Problem to solve -> Find "Exercise. Put markers on the pink" in the data, then restate the line it sits in and every later line word for word, ending with the last line.

Records supplied ->
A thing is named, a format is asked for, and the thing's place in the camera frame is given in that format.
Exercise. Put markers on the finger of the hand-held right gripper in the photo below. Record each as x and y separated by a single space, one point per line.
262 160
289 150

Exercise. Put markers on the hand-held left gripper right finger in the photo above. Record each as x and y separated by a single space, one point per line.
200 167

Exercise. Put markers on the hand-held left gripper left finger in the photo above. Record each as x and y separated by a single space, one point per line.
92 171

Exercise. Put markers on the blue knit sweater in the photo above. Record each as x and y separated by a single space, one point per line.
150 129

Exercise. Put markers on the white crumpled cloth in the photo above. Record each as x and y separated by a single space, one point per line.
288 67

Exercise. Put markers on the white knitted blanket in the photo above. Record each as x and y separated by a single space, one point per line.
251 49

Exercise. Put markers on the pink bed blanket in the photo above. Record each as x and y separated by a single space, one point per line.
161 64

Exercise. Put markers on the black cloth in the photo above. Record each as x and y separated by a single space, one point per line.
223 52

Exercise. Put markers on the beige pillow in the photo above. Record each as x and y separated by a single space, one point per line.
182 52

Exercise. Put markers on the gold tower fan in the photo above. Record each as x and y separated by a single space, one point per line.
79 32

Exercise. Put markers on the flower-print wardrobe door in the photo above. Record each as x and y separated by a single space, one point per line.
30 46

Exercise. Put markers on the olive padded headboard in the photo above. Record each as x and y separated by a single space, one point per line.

Reply ->
Exercise. Put markers on the pink bed blanket in the photo above. Record each as x and y separated by a single space, one point per line.
161 64

Exercise. Put markers on the black cloth in the photo above. Record each as x and y separated by a single space, one point per line.
223 52

Exercise. Put markers on the beige pillow in the photo above. Record each as x and y separated by a single space, one point per line.
182 52

Exercise. Put markers on the gold tower fan in the photo above. Record each as x and y separated by a single space, one point per line.
79 32

Exercise. Put markers on the flower-print wardrobe door in the photo above. Record each as x and y separated by a single space, one point per line.
30 46

Exercise. Put markers on the olive padded headboard in the photo above. Record each as x and y separated by a single space, one point per line.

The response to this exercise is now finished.